Lemma 4 and the subordination formula give the following.

Lemma 5

There is \(C>0\) for \(N\in\mathbb {N}\) and \(|x-x'|\leq\frac{|x-y|}{2}\), we can find \(C_{N}>0\) such that
$$\begin{aligned} (\mathrm{a})&\quad \bigl\vert Q_{t}^{L}(x,y) \bigr\vert \leq C_{N}\frac{t}{(t^{2}+A \vert x-y \vert ^{2})^{(d+1)/2}} \biggl(1+\frac{t}{\rho(x)}+ \frac{t}{\rho(y)}\biggr)^{-N}; \\ (\mathrm{b})&\quad \bigl\vert Q_{t}^{L}(x,y)-Q_{t}^{L} \bigl(x',y\bigr) \bigr\vert \leq C_{N} \biggl( \frac{ \vert x-x' \vert }{t} \biggr)\frac{t}{(t^{2}+A \vert x-y \vert ^{2})^{(d+1)/2}} \biggl(1+\frac{t}{\rho(x)}+ \frac{t}{\rho(y)}\biggr)^{-N}; \\ (\mathrm{c})&\quad \biggl\vert \int_{\mathbb {R}^{d}}Q_{t}^{L}(x,y)\,dy \biggr\vert \leq C_{N}\frac{t/\rho(x)}{(1+t/\rho(x))^{N}}. \end{aligned}$$

3 Carleson measure characterization of \(\Lambda_{\alpha}^{L}\)

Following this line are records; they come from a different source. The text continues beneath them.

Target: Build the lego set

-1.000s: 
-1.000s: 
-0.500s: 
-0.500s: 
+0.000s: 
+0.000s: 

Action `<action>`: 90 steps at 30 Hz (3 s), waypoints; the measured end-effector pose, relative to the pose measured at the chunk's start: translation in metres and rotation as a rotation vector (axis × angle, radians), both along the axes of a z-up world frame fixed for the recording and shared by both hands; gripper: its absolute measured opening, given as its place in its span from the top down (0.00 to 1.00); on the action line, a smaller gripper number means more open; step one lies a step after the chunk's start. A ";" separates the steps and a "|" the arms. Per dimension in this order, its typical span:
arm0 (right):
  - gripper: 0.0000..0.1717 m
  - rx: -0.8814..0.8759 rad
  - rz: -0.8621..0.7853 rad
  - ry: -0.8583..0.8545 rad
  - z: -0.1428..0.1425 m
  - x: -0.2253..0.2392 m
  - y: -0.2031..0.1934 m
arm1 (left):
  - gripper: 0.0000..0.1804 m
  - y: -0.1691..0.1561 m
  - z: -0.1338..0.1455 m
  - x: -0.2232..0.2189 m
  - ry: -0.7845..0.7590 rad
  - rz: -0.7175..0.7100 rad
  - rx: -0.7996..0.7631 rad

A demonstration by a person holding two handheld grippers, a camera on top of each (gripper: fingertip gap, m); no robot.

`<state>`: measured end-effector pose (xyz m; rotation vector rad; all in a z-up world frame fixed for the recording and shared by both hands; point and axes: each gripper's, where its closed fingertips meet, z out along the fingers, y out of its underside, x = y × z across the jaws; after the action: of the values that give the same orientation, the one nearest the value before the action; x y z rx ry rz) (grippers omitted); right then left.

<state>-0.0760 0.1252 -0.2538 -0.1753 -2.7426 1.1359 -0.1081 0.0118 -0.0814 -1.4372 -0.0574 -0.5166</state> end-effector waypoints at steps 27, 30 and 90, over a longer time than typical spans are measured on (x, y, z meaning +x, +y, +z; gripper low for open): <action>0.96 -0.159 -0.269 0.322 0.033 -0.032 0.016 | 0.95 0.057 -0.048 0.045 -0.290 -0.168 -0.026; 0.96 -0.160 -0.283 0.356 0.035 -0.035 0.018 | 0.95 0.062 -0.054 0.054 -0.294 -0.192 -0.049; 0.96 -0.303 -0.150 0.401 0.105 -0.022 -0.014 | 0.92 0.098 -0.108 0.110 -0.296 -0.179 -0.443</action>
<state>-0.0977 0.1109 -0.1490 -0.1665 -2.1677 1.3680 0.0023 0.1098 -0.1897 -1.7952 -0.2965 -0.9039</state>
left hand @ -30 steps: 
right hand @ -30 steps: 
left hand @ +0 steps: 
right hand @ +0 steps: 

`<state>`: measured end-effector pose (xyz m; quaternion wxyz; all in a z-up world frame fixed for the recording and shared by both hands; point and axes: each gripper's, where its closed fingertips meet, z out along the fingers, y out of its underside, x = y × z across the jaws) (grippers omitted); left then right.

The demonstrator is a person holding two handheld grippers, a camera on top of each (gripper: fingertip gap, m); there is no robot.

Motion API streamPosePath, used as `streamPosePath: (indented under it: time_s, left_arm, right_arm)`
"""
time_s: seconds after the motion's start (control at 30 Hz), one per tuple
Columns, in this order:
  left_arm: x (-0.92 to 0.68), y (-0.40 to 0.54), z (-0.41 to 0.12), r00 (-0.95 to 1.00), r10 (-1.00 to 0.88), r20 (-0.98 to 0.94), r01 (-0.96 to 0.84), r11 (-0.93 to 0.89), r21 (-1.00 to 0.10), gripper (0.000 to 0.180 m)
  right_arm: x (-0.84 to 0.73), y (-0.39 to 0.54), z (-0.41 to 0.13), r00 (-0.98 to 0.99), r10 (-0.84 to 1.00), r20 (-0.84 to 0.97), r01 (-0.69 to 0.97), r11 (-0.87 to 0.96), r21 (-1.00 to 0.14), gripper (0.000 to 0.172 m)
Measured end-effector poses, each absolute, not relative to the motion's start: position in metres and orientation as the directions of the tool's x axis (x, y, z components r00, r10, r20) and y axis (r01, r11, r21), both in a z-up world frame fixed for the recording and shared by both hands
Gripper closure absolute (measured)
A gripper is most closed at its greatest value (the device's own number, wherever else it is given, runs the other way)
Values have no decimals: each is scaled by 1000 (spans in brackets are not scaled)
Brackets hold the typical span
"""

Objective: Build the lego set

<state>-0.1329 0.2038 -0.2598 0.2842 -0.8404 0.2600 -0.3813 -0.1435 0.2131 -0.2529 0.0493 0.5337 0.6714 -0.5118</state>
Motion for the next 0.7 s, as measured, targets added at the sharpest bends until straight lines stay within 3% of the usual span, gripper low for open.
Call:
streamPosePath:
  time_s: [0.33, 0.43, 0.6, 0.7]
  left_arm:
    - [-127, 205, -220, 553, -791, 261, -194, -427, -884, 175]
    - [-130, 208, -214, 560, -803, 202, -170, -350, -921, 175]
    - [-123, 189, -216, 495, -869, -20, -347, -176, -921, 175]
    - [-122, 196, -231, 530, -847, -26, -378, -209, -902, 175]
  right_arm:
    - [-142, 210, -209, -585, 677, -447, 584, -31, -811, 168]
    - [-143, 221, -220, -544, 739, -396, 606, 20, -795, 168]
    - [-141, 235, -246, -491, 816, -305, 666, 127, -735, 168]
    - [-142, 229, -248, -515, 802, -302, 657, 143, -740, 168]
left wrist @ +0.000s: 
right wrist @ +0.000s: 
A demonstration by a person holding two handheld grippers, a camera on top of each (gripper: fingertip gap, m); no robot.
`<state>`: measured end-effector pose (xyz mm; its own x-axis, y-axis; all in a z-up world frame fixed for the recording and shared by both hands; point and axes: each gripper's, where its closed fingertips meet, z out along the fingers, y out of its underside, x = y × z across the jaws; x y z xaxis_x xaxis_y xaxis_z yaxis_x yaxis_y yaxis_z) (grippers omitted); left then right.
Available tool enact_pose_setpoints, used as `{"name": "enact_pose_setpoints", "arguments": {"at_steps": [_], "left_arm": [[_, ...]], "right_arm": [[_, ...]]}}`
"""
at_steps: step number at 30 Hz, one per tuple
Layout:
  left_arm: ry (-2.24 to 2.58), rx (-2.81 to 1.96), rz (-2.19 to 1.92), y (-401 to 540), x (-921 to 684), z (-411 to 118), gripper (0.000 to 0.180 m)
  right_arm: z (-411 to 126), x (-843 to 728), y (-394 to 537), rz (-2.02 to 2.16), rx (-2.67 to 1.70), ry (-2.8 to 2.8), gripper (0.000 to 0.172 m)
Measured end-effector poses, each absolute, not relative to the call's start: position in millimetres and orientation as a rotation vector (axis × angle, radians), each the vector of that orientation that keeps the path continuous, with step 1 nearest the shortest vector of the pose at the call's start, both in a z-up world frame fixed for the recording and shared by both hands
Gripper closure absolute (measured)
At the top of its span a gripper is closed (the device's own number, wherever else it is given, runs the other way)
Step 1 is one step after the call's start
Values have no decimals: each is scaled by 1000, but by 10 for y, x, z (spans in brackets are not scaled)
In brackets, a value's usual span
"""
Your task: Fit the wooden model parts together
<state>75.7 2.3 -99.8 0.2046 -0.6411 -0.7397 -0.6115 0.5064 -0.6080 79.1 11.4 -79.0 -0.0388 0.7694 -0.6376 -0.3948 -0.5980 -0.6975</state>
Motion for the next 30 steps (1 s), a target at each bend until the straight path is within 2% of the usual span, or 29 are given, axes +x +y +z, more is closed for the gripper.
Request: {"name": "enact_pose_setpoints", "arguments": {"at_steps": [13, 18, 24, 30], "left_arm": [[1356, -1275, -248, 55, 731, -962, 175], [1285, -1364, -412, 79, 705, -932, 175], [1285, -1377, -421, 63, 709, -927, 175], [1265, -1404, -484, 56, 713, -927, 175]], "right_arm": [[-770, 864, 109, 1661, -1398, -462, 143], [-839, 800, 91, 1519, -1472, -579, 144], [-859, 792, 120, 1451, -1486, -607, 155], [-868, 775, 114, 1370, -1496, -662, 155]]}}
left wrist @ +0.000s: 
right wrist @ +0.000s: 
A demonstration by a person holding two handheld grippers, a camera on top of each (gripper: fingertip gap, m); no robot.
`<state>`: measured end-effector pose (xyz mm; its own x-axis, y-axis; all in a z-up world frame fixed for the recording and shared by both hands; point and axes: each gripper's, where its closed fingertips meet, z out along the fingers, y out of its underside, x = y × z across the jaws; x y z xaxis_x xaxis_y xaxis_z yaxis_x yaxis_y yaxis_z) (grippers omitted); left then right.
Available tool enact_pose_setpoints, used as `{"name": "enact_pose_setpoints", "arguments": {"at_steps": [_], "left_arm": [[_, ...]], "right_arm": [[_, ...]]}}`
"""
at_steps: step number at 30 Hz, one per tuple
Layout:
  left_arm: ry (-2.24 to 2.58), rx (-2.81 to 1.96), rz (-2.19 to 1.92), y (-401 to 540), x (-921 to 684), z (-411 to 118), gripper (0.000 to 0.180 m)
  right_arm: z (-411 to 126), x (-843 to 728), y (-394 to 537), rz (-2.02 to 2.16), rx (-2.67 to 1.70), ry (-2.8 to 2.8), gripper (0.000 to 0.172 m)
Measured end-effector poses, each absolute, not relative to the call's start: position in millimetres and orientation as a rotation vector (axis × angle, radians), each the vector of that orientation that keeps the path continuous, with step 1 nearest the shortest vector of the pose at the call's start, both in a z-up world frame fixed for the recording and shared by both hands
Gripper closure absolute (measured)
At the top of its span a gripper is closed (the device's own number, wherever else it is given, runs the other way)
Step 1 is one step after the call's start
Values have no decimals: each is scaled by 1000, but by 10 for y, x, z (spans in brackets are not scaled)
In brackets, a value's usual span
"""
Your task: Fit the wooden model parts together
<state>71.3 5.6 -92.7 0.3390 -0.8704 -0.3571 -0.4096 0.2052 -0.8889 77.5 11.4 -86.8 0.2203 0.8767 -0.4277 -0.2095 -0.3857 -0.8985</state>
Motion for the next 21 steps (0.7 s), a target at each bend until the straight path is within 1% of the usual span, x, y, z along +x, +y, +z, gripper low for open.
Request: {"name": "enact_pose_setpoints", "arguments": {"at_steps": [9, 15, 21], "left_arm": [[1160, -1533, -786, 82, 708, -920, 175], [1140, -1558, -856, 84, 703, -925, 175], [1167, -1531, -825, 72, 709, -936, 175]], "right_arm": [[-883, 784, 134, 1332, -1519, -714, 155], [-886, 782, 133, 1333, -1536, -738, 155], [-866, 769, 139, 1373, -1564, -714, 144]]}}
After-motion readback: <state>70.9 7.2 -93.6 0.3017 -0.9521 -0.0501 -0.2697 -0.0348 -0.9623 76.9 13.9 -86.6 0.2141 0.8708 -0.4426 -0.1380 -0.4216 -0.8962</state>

Let \(s_{L}\) denote the Littlewood–Paley g-function associated with L, i.e.,
$$s_{L}f(x)= \biggl( \int_{0}^{\infty} \bigl\vert Q_{t}^{L}f(x) \bigr\vert ^{2}\frac {dt}{t} \biggr)^{1/2}, $$
and \(A_{L}\) denote the Lusin area integral associated with L, i.e.,
$$A_{L}f(x)= \biggl( \int_{0}^{\infty} \int_{\Gamma(x)} \bigl\vert Q_{t}^{L}f(x) \bigr\vert ^{2}\frac{dy\,dt}{t} \biggr)^{1/2}. $$
Then we can prove the following.

Lemma 6

The operators \(s_{L}\) and \(A_{L}\) are isometries on \(L^{2}(\mathbb{R}^{d})\) up to constant factors. Exactly,
$$\|s_{L}f\|_{L^{2}}=\frac{1}{2}\|f\|_{L^{2}}, \qquad \|A_{L}f\|_{L^{2}}=C_{d}\|f\|_{L^{2}}. $$

The proof of Lemma 6 is standard, we omit it.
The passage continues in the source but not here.